Top of SUPPLIED ENTRIES

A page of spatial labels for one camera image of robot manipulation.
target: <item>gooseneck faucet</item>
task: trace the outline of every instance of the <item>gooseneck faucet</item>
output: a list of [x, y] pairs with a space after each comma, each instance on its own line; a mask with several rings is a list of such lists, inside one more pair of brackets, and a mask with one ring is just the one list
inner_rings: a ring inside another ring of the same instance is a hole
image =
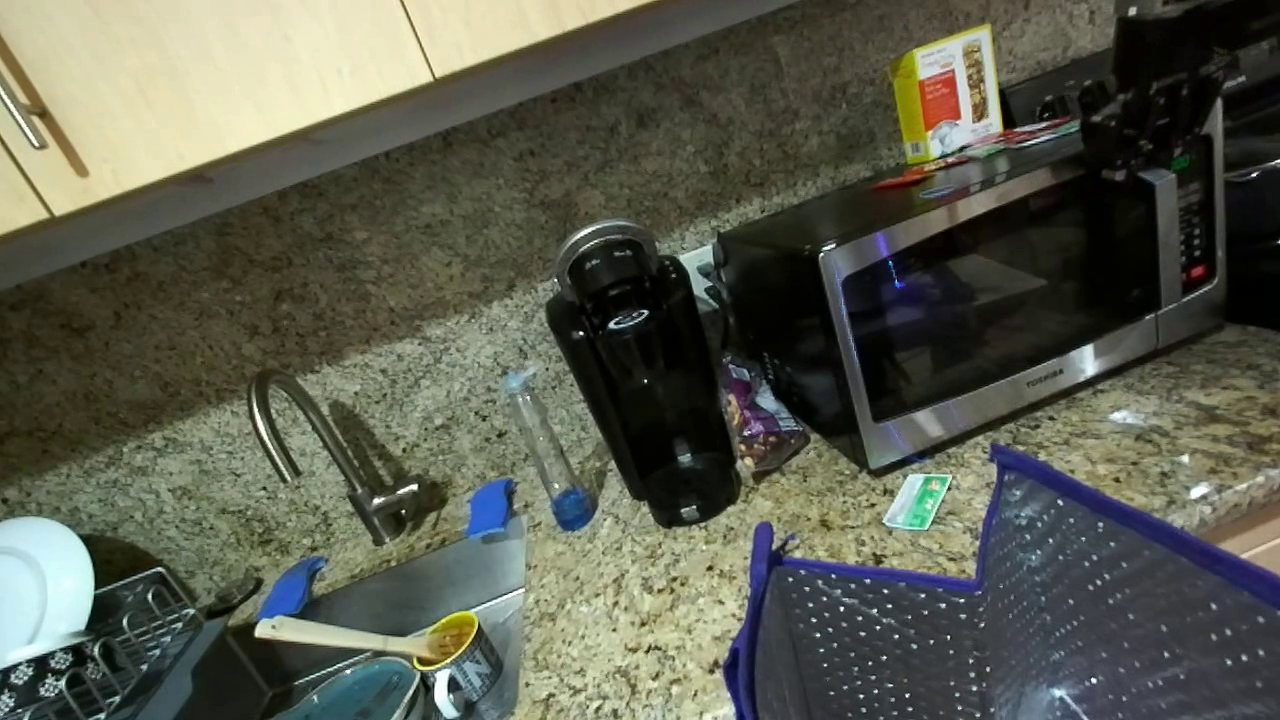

Bottom of SUPPLIED ENTRIES

**WHAT IS REQUIRED**. Exclude the pictures and give back the rest of the data above exactly as written.

**RESPONSE FOR THIS EXERCISE**.
A page of spatial labels for one camera image of robot manipulation.
target: <item>gooseneck faucet</item>
task: trace the outline of every instance of the <item>gooseneck faucet</item>
output: a list of [x, y] pairs with a space after each comma, each instance on its own line; a mask with several rings is a list of such lists, inside one more pair of brackets, and a mask with one ring is just the one list
inner_rings: a ring inside another ring of the same instance is a hole
image =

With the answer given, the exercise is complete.